- **ABOUT THIS TASK**:
Copy out all the records exactly.

- **SUPPLIED MATERIAL**:
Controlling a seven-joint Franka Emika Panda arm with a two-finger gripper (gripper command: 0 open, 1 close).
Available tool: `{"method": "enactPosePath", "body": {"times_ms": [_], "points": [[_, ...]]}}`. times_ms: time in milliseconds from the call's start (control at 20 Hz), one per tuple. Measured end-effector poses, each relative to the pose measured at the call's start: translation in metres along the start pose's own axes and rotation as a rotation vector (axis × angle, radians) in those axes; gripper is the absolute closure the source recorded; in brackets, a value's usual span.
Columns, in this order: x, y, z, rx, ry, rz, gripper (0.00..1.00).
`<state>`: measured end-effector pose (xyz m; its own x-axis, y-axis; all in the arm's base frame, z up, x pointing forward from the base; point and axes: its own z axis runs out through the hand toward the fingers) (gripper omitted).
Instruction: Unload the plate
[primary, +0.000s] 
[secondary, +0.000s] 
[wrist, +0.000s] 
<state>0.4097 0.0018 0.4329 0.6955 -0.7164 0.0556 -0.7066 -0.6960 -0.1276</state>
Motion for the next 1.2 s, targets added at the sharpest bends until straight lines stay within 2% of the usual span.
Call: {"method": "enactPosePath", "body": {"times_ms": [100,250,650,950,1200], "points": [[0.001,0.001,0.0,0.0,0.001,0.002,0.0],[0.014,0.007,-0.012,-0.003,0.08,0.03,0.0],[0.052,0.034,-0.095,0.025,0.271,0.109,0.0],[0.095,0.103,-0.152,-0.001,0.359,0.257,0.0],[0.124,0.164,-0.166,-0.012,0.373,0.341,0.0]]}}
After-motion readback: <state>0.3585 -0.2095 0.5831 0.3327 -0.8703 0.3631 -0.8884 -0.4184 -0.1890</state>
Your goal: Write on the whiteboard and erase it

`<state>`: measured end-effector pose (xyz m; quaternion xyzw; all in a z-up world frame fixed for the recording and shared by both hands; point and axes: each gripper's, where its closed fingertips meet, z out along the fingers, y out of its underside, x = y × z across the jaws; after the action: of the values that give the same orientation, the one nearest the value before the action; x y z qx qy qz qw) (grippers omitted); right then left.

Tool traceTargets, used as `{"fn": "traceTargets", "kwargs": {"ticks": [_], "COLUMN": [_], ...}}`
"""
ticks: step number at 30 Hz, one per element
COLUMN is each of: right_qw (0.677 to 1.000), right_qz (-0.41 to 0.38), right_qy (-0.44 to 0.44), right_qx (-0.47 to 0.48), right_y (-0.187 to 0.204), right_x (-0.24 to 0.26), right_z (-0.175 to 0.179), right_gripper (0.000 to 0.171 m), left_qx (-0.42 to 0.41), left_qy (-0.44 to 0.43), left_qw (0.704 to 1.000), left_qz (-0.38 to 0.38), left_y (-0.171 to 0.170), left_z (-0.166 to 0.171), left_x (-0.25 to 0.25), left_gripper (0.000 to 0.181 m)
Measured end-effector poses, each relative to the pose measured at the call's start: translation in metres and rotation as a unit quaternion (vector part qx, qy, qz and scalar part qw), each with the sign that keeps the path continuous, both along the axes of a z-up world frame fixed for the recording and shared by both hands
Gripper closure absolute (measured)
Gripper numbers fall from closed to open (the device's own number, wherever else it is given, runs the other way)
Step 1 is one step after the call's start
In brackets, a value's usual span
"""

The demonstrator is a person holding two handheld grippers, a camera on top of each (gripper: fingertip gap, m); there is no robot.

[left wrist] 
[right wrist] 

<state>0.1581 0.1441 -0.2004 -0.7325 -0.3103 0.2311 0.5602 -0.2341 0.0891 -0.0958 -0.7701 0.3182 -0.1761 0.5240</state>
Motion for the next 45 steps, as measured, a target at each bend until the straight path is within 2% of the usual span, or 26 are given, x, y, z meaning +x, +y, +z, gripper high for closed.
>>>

- **FINISHED TASK**:
Controlling a seven-joint Franka Emika Panda arm with a two-finger gripper (gripper command: 0 open, 1 close).
Available tool: `{"method": "enactPosePath", "body": {"times_ms": [_], "points": [[_, ...]]}}`. times_ms: time in milliseconds from the call's start (control at 20 Hz), one per tuple. Measured end-effector poses, each relative to the pose measured at the call's start: translation in metres along the start pose's own axes and rotation as a rotation vector (axis × angle, radians) in those axes; gripper is the absolute closure the source recorded; in brackets, a value's usual span.
Columns, in this order: x, y, z, rx, ry, rz, gripper (0.00..1.00).
`<state>`: measured end-effector pose (xyz m; its own x-axis, y-axis; all in the arm's base frame, z up, x pointing forward from the base; point and axes: its own z axis runs out through the hand toward the fingers) (gripper omitted).
Instruction: Unload the plate
[primary, +0.000s] 
[secondary, +0.000s] 
[wrist, +0.000s] 
<state>0.4097 0.0018 0.4329 0.6955 -0.7164 0.0556 -0.7066 -0.6960 -0.1276</state>
Motion for the next 1.2 s, targets added at the sharpest bends until straight lines stay within 2% of the usual span.
Call: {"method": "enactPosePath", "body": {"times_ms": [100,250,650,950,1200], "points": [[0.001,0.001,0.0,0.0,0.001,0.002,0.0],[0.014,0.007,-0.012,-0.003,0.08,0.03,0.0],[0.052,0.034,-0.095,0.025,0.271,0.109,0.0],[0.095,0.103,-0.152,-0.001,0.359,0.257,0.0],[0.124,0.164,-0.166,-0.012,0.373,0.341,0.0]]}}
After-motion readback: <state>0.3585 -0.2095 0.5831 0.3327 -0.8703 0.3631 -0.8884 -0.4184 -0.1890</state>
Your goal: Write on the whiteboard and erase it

`<state>`: measured end-effector pose (xyz m; quaternion xyzw; all in a z-up world frame fixed for the recording and shared by both hands; point and axes: each gripper's, where its closed fingertips meet, z out along the fingers, y out of its underside, x = y × z across the jaws; after the action: of the values that give the same orientation, the one nearest the value before the action; x y z qx qy qz qw) (grippers omitted); right then left.

Tool traceTargets, used as `{"fn": "traceTargets", "kwargs": {"ticks": [_], "COLUMN": [_], ...}}`
"""
ticks: step number at 30 Hz, one per element
COLUMN is each of: right_qw (0.677 to 1.000), right_qz (-0.41 to 0.38), right_qy (-0.44 to 0.44), right_qx (-0.47 to 0.48), right_y (-0.187 to 0.204), right_x (-0.24 to 0.26), right_z (-0.175 to 0.179), right_gripper (0.000 to 0.171 m), left_qx (-0.42 to 0.41), left_qy (-0.44 to 0.43), left_qw (0.704 to 1.000), left_qz (-0.38 to 0.38), left_y (-0.171 to 0.170), left_z (-0.166 to 0.171), left_x (-0.25 to 0.25), left_gripper (0.000 to 0.181 m)
Measured end-effector poses, each relative to the pose measured at the call's start: translation in metres and rotation as a unit quaternion (vector part qx, qy, qz and scalar part qw), each with the sign that keeps the path continuous, both along the axes of a z-up world frame fixed for the recording and shared by both hands
Gripper closure absolute (measured)
Gripper numbers fall from closed to open (the device's own number, wherever else it is given, runs the other way)
Step 1 is one step after the call's start
In brackets, a value's usual span
"""

The demonstrator is a person holding two handheld grippers, a camera on top of each (gripper: fingertip gap, m); there is no robot.

[left wrist] 
[right wrist] 

<state>0.1581 0.1441 -0.2004 -0.7325 -0.3103 0.2311 0.5602 -0.2341 0.0891 -0.0958 -0.7701 0.3182 -0.1761 0.5240</state>
Motion for the next 45 steps, as measured, a target at each bend until the straight path is within 2% of the usual span, or 26 are given, x, y, z meaning +x, +y, +z, gripper high for closed.
>>>

There is no more to this exercise.